[](https://github.com/GregorLueg/evoc-rs/actions/workflows/test.yml)
[](https://crates.io/crates/evoc-rs)
[](https://opensource.org/licenses/MIT)
# evoc-rs
Rust implementation of **EVoC** (Embedding Vector Oriented Clustering): efficient
density-based clustering of high-dimensional embedding vectors (CLIP, sentence
transformers, and the like).
EVoC combines a UMAP-like node embedding with HDBSCAN-style density estimation
and multi-layer persistence analysis to produce stable, hierarchical clusterings
without requiring you to specify the number of clusters up front.

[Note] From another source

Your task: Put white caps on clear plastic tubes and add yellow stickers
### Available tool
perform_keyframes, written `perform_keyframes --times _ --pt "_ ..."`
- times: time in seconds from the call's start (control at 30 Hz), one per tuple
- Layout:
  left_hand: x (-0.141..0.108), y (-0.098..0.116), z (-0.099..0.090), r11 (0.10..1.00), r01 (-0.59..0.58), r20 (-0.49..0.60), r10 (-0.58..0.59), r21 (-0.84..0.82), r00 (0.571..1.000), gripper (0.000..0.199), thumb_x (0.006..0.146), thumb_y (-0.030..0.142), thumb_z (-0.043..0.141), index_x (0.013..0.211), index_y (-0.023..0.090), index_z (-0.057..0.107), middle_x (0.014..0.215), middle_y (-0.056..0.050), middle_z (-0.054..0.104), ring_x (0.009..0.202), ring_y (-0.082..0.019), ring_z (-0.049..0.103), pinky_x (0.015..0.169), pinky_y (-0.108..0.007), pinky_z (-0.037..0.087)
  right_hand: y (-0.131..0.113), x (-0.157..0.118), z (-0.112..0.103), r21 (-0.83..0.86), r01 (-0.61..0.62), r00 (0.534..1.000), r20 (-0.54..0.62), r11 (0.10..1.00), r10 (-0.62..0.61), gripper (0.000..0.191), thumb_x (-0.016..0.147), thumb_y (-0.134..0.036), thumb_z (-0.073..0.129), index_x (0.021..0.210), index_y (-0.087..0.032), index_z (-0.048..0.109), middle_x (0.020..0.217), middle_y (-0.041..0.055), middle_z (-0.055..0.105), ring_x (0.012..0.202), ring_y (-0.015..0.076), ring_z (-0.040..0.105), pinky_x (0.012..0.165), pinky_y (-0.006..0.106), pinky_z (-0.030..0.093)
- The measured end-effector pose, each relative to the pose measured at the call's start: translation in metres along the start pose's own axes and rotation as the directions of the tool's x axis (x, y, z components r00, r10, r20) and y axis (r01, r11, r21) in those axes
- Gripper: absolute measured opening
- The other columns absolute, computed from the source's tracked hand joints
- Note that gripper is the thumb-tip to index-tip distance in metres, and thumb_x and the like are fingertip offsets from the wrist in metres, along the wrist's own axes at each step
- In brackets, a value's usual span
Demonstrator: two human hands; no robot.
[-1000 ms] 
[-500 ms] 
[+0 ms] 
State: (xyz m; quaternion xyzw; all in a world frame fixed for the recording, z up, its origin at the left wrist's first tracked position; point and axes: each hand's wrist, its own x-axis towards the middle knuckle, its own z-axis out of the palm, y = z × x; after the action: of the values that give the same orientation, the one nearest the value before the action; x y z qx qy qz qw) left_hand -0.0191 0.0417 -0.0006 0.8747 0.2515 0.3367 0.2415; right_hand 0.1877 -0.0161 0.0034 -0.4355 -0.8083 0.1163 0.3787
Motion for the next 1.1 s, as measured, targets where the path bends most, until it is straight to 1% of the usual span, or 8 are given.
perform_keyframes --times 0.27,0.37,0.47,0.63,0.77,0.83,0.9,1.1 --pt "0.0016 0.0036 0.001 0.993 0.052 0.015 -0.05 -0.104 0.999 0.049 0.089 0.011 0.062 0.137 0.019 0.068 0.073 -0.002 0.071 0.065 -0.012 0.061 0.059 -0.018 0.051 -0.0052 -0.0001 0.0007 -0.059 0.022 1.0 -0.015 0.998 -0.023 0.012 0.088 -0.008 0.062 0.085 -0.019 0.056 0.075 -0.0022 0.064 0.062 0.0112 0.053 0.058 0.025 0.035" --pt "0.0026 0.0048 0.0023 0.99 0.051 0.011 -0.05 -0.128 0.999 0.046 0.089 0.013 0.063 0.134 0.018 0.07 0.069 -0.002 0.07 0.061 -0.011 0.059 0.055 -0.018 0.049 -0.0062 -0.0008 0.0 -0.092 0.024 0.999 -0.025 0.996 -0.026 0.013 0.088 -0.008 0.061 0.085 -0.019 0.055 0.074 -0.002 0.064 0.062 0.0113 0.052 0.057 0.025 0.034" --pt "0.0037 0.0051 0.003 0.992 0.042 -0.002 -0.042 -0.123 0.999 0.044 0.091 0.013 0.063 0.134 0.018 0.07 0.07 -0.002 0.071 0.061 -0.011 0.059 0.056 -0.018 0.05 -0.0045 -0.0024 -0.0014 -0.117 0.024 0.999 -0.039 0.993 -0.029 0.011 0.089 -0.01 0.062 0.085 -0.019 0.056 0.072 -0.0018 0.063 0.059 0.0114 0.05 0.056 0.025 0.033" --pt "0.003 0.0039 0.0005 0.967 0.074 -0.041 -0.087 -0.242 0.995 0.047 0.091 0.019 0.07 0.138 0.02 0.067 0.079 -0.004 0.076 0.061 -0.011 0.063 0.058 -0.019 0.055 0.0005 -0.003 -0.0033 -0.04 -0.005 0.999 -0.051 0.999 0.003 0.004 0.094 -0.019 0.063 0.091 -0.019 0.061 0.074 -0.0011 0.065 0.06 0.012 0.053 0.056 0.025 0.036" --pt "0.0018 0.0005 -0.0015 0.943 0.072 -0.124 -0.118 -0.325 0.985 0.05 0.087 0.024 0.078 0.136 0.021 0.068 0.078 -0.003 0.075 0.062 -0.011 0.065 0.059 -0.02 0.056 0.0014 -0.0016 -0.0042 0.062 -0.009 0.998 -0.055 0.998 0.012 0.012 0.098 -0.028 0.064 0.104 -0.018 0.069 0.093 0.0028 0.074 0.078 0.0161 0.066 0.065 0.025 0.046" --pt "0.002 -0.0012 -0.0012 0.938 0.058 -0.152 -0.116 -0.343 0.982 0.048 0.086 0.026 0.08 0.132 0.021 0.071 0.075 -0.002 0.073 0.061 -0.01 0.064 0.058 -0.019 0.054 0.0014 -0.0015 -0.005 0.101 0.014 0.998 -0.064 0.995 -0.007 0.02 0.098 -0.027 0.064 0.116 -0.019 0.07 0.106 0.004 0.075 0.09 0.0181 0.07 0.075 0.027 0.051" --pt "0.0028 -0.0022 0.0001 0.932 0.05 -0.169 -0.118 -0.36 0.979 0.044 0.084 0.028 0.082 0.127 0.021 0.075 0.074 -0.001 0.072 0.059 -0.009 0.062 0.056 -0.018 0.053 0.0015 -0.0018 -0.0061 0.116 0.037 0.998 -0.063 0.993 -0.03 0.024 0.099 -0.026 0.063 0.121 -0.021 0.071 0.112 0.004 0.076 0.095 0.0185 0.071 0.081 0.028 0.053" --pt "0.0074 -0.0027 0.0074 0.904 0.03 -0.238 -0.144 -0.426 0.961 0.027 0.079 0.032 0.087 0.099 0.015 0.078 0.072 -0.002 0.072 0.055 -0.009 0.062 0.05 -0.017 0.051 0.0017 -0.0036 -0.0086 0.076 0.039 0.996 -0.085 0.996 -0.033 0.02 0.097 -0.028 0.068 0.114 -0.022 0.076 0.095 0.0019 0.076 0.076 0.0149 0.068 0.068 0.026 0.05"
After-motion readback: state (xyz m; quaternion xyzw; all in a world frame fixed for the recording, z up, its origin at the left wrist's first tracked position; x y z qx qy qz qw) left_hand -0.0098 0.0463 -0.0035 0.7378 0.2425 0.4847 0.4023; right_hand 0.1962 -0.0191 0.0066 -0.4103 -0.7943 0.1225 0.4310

This crate is a port of the original Python implementation by Leland McInnes at
the [Tutte Institute](https://github.com/TutteInstitute/evoc), extended with
support for multiple approximate nearest neighbour backends via
[ann-search-rs](https://crates.io/crates/ann-search-rs), including optional
GPU-accelerated kNN via [cubecl](https://crates.io/crates/cubecl).
## How it works
1. **kNN graph** — approximate nearest-neighbour search via a selectable ANN
backend (NNDescent, HNSW, or a precomputed graph). Optionally GPU-accelerated.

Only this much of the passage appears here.